American company claims Huawei forced to build backdoor
An American company that has set up a surveillance system in a Pakistani city claims that supplier Huawei forced the company to allow Huawei to extract data from the system and place it on a server in China. Huawei denies the allegations.
The American Business Efficiency Solutions LLC says in a lawsuit before a US judge that Huawei forced to transfer data from a system for a city in Pakistan, Lahore, to a server in China. BES asked Huawei to request permission from the authorities in Pakistan and Huawei first said it was not necessary, followed by a guarantee that permission had been given, writes The Wall Street Journal.
Huawei had threatened to stop payments and cancel contracts if the server in China was not set up. Under that pressure, BES would have built the feature. That would have happened in 2017. With a server in China, Huawei would be able to access the data of citizens of Lahore without the knowledge of Pakistani authorities. Huawei denies the allegations and says the server in China is only for testing the system, without data from real people.

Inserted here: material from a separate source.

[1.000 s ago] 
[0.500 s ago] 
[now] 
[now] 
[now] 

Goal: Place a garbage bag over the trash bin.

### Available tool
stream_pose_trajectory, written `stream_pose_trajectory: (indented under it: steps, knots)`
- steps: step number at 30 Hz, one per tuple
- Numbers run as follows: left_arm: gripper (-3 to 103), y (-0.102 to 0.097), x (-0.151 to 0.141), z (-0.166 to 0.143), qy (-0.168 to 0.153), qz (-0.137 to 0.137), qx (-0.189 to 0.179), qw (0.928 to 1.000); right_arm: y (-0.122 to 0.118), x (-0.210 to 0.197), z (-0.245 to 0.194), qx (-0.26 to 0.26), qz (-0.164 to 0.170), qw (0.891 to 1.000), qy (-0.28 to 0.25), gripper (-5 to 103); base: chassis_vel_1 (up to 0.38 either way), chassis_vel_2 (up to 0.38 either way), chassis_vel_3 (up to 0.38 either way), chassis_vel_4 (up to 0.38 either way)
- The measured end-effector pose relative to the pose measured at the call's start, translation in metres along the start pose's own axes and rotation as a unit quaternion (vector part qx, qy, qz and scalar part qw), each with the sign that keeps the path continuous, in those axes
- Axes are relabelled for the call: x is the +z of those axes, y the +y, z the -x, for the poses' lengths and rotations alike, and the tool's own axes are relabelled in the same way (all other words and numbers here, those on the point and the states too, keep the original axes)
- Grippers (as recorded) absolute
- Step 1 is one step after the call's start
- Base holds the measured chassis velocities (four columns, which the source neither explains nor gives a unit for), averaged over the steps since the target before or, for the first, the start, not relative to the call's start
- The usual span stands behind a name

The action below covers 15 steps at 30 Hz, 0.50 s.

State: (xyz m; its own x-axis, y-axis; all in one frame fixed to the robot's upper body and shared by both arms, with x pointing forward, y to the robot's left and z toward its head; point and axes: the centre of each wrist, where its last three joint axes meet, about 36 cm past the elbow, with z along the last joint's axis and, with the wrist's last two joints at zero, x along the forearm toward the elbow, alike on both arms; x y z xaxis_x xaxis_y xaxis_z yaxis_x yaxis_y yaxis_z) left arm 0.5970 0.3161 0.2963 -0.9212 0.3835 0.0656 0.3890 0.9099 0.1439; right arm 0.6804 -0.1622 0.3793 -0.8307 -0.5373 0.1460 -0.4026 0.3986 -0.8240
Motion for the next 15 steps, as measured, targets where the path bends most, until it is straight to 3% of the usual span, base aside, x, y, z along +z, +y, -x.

BES, which currently has no more sales, calls itself a company specializing in cloud environments and mentions ‘safe cities’ as a product on its own site. Huawei has been supplying networking and surveillance equipment for years, something Huawei often refers to as “smart cities.” Huawei hired BES in 2016 to get the award for a safe-city project in Lahore. The two sides then got into a legal battle. BES also claims that Huawei stole its technology.